В целях определения этого знаменателя делается попытка вложить положительный смысл в учащающиеся иронические сближения России в границах 1992 г. с Московским царством XVII века. При этом более отчетливо рефлектируется происходящее отделение России от Западной Европы, ослабление непосредственного присутствия в ее судьбах. Подчеркивается, что в новых условиях типичный для Империи «пафос непосредственного втягивания России в дела Европы» должен смениться «возрождением прагматических и изоляционистских стереотипов», «своеобразным возвращением к допетербургской фазе в истории русского государства» (когда функционировала балтийско-черноморская система). Подчеркивается, что «этот вариант, так долго остававшийся запасным, не менее, если не более естественен для государства с российскими геополитическими параметрами нежели великоимперский, изживший себя до предела». При этом на первых порах автор полагал, что «сознание геополитической обособленности России» не обязательно должно вести к идеологическим противоречиям между Россией и Западом [Тарасов, Цымбурский 1992, 31]. При этом не вполне отчетливо осознавались те цивилизационно-геополитические следствия, к которым способна привести модель, опирающаяся в столь большой мере на этнокультурные предпосылки.

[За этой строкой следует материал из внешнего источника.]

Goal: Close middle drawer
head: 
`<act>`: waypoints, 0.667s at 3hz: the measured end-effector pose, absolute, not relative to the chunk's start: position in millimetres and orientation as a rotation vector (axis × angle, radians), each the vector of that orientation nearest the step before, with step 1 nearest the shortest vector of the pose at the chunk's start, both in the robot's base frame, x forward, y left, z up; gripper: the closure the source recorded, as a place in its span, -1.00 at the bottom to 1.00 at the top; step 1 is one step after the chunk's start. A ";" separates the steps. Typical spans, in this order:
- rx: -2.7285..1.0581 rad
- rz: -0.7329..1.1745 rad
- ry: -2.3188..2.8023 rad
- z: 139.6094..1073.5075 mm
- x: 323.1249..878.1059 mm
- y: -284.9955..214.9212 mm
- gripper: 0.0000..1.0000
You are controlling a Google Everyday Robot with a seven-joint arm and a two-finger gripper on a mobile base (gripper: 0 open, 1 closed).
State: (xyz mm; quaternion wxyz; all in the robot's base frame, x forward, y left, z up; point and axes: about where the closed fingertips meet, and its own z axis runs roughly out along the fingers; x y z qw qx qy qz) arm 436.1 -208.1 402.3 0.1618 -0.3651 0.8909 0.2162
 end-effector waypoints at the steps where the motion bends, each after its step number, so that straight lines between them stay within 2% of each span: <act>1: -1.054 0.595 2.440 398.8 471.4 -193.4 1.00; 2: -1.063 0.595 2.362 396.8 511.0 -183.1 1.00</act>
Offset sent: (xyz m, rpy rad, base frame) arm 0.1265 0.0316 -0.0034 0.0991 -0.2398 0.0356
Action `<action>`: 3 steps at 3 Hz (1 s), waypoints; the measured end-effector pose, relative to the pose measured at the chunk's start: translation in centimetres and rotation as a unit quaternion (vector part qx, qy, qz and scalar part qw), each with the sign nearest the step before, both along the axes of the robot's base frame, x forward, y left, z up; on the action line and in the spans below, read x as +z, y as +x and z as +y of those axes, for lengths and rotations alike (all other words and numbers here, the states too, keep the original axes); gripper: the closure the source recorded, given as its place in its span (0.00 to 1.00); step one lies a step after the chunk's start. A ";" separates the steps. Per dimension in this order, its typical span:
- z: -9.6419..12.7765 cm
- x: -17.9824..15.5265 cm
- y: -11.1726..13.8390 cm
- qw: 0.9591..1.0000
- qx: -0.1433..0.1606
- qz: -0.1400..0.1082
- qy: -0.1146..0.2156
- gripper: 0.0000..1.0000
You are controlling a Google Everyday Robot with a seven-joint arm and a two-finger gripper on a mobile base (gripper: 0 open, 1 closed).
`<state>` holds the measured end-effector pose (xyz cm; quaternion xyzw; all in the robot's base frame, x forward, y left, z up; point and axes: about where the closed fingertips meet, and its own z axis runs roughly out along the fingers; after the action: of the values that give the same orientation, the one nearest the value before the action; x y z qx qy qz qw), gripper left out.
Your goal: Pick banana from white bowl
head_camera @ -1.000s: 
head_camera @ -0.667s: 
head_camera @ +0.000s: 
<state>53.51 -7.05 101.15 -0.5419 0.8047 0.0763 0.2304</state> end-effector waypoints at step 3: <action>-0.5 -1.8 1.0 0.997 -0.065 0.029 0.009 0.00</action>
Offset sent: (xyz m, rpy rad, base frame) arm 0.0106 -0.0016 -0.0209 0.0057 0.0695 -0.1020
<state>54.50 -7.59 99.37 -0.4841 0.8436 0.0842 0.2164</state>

В общем-то, эти следствия не были до конца прочерчены и в той статье 1993 г. «Остров Россия», где данная концепция получила вполне развернутое первоначальное воплощение. Сочиняемая в ту пору, когда всерьез обозначилась возможность преобразования России в конфедерацию суверенных образований, статья имела своей основной задачей – выделение того набора ключевых признаков, который позволяет говорить о непрерывности геополитической традиции с XVI-XVII по XX в. Иначе говоря, вопрос ставился так: какие перемены должны были произойти в раскладе Северной Евро-Азии, чтобы можно было говорить об «исчезновении России»: чтобы мир более не мог идентифицировать Россию как объект, который был ему известен на протяжении Нового и Новейшего времени. Отмечалось, что перемены 1990–1991 гг. на эту черту явно не выводят; более того, они парадоксальным образом ближе к британской модели распада империй, чем к деструкции Австро-Венгрии или Золотой Орды, ибо отчетливо сохранилось ядро, связанное с прежней державой некой формой наследования, – откуда прямо вытекает, что роль имперской России в мировом раскладе опиралась на не<кий неизменный геополитический каркас, сохраняющий свою тождественность при разных позиционированиях России в отношении платформы романо-германского Запада>.

II

Какую же альтернативу предлагал «Остров Россия»? Отклики в печати на эту работу были неоднозначны. Некоторые оппоненты усматривали в этой модели «сочетание заемного „разумного эгоизма“ с языческим натурализмом, не ведающим, что в основе больших государств лежат не естественные ниши, а цивилизационные идеи мощного интегративного характера» [Панарин 1994, 26]. В этой работе усматривали выражения чаяний строителей либерально-буржуазной России как национального государства [Кургинян 1995], воплощение взглядов тех кругов, которые «островитянски» пируют на «припасах с провиантских складов затонувшего СССР» [Павловский 1994, 135]. Иные критики, напротив, говорили о возможности прочесть эту модель в праворадикальном ключе: «отгородимся от коррумпированного нерусского мира и построим у себя на „острове Россия“ тысячелетнее царство» [Лисюткина 1995, 10]. Впрочем, некоторые рецензенты оценили «Остров Россия» как «наиболее целостную теоретическую концепцию, альтернативную теории России-хартленда» [Стариков 1995, 239].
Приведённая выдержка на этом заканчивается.